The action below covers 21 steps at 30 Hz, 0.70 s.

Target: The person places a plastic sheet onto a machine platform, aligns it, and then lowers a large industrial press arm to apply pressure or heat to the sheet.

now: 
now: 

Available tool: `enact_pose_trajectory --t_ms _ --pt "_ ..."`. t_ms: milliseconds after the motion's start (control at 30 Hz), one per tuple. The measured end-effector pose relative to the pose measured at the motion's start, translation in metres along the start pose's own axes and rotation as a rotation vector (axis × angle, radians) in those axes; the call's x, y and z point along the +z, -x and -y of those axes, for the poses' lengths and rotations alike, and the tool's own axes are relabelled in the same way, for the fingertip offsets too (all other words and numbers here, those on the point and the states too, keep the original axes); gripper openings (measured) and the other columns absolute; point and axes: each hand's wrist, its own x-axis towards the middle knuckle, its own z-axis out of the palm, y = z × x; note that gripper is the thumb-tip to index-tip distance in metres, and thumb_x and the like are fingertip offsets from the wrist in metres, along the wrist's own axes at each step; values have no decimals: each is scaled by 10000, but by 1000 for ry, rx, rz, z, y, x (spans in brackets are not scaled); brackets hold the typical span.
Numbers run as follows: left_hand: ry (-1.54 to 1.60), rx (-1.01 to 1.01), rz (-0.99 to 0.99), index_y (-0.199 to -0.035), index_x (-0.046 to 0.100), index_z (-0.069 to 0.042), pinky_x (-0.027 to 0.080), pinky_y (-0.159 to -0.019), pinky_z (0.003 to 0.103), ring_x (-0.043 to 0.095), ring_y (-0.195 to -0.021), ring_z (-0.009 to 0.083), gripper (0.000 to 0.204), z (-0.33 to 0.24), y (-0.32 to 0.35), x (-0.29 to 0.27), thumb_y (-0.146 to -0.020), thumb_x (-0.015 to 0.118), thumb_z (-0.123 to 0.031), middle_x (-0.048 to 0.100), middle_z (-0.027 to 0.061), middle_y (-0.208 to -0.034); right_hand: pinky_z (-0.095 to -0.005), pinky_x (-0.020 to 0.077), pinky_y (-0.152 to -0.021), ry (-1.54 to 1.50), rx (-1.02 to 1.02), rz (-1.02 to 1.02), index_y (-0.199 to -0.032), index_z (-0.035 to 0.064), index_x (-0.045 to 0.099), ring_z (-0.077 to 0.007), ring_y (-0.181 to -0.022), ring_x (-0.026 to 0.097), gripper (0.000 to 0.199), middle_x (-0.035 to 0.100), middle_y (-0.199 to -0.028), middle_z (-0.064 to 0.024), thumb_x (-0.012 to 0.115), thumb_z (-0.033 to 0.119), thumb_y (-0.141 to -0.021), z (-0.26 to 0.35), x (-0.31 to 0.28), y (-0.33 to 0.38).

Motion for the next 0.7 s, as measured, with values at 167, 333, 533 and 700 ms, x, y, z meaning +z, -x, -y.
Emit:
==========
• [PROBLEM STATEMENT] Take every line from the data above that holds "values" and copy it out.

• [EXPECTED OUTPUT]
Available tool: `enact_pose_trajectory --t_ms _ --pt "_ ..."`. t_ms: milliseconds after the motion's start (control at 30 Hz), one per tuple. The measured end-effector pose relative to the pose measured at the motion's start, translation in metres along the start pose's own axes and rotation as a rotation vector (axis × angle, radians) in those axes; the call's x, y and z point along the +z, -x and -y of those axes, for the poses' lengths and rotations alike, and the tool's own axes are relabelled in the same way, for the fingertip offsets too (all other words and numbers here, those on the point and the states too, keep the original axes); gripper openings (measured) and the other columns absolute; point and axes: each hand's wrist, its own x-axis towards the middle knuckle, its own z-axis out of the palm, y = z × x; note that gripper is the thumb-tip to index-tip distance in metres, and thumb_x and the like are fingertip offsets from the wrist in metres, along the wrist's own axes at each step; values have no decimals: each is scaled by 10000, but by 1000 for ry, rx, rz, z, y, x (spans in brackets are not scaled); brackets hold the typical span.
Motion for the next 0.7 s, as measured, with values at 167, 333, 533 and 700 ms, x, y, z meaning +z, -x, -y.

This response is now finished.